# [TASK TO CARRY OUT]
As the answer, set down the lines below from the one containing "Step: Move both" through the one containing "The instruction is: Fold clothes", exactly and inclusively, and no others.

____

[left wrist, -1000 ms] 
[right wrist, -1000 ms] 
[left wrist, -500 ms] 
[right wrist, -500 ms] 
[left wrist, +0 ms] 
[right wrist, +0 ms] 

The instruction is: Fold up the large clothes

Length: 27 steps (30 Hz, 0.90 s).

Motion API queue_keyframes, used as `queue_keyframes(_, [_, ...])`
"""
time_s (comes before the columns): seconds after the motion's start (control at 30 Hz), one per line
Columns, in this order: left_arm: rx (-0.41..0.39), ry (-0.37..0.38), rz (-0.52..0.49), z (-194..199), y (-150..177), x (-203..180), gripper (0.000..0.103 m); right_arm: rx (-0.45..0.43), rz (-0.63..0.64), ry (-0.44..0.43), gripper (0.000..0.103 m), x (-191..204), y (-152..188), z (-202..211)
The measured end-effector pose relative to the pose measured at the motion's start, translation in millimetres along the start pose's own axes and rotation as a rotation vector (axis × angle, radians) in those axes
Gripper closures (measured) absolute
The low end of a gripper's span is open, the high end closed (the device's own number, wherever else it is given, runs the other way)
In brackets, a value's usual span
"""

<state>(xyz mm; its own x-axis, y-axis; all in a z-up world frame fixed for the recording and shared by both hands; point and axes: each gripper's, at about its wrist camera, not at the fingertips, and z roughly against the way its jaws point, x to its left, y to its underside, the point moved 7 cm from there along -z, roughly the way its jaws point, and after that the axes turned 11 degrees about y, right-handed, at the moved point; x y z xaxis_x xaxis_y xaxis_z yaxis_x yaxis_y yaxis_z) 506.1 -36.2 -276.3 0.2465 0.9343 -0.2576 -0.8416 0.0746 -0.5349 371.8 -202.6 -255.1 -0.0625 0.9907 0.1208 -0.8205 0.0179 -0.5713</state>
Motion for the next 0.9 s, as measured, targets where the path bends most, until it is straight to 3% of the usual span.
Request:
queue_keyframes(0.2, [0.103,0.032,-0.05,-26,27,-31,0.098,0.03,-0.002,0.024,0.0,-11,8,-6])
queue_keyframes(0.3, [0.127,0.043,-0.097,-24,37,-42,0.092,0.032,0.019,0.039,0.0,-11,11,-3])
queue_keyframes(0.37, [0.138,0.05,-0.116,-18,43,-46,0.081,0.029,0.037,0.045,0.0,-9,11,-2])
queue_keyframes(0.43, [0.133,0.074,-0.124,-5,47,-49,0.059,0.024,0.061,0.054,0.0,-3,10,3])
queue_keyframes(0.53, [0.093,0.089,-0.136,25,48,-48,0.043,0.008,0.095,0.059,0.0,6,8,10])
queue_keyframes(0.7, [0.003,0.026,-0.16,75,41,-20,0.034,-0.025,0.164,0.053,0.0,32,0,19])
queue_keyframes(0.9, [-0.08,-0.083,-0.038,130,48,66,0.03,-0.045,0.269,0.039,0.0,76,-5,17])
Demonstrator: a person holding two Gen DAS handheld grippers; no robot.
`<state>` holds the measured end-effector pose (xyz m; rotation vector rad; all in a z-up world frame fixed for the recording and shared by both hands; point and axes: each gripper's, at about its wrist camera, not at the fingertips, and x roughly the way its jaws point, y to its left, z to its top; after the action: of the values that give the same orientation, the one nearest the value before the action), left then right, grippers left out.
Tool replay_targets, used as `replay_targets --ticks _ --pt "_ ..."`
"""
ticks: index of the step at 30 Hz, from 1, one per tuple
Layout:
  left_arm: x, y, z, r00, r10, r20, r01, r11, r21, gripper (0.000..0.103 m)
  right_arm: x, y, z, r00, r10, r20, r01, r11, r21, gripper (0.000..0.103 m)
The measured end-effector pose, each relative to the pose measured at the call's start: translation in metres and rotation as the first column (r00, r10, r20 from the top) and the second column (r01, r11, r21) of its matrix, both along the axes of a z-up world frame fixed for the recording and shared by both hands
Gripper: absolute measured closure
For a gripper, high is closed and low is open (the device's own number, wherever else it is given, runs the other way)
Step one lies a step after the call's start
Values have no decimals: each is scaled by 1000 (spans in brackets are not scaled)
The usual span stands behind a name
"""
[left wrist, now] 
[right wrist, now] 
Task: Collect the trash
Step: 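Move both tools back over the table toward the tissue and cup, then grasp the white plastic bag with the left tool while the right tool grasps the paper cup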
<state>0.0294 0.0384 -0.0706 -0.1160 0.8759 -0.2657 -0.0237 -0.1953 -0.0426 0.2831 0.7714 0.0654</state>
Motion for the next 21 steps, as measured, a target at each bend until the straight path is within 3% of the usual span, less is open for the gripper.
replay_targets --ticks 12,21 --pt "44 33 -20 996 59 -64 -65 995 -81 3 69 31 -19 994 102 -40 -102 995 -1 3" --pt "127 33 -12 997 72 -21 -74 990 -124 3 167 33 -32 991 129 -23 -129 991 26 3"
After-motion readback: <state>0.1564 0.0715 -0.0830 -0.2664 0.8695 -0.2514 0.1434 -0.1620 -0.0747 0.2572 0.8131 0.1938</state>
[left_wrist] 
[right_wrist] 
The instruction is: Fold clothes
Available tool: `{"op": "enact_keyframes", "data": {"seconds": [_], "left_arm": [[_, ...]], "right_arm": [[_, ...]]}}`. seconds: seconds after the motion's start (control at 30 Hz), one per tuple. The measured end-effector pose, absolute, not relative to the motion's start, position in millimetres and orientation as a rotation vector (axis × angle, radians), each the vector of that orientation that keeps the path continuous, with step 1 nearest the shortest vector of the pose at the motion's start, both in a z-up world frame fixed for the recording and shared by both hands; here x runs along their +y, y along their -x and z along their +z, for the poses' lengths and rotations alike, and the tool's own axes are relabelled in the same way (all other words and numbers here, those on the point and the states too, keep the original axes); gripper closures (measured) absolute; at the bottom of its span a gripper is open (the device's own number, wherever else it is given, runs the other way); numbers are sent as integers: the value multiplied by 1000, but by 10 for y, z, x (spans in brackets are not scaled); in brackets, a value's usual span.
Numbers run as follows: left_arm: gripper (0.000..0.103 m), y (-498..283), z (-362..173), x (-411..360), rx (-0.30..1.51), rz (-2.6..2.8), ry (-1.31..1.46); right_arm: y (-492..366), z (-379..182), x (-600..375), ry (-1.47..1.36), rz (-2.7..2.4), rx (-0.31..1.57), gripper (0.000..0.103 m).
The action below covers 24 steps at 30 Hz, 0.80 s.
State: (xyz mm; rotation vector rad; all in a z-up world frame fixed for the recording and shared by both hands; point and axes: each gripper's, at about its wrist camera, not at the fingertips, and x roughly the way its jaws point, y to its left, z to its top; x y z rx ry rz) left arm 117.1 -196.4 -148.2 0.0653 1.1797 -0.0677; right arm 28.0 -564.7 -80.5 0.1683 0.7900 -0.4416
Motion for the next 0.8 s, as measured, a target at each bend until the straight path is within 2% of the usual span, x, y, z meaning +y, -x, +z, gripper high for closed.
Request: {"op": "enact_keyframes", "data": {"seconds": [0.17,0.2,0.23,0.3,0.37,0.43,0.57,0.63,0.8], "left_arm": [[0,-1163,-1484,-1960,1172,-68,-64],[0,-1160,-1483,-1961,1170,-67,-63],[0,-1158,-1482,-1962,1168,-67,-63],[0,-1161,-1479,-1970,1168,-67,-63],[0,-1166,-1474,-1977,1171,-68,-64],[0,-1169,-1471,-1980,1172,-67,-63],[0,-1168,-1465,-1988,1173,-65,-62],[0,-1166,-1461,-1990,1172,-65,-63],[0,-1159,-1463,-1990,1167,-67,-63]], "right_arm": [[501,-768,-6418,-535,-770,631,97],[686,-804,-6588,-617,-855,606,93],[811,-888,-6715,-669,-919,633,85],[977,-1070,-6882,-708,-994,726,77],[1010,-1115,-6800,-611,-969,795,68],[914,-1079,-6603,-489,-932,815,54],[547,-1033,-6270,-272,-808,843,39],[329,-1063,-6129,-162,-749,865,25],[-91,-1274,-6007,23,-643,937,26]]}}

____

# [ANSWER SECTION]
Step: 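Move both tools back over the table toward the tissue and cup, then grasp the white plastic bag with the left tool while the right tool grasps the paper cup
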<state>0.0294 0.0384 -0.0706 -0.1160 0.8759 -0.2657 -0.0237 -0.1953 -0.0426 0.2831 0.7714 0.0654</state>
Motion for the next 21 steps, as measured, a target at each bend until the straight path is within 3% of the usual span, less is open for the gripper.
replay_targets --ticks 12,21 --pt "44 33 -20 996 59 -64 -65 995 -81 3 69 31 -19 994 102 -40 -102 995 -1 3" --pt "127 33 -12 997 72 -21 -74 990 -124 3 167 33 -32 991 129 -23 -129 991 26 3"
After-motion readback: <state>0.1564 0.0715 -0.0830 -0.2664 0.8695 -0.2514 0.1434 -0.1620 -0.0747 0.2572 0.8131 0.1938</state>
[left_wrist] 
[right_wrist] 
The instruction is: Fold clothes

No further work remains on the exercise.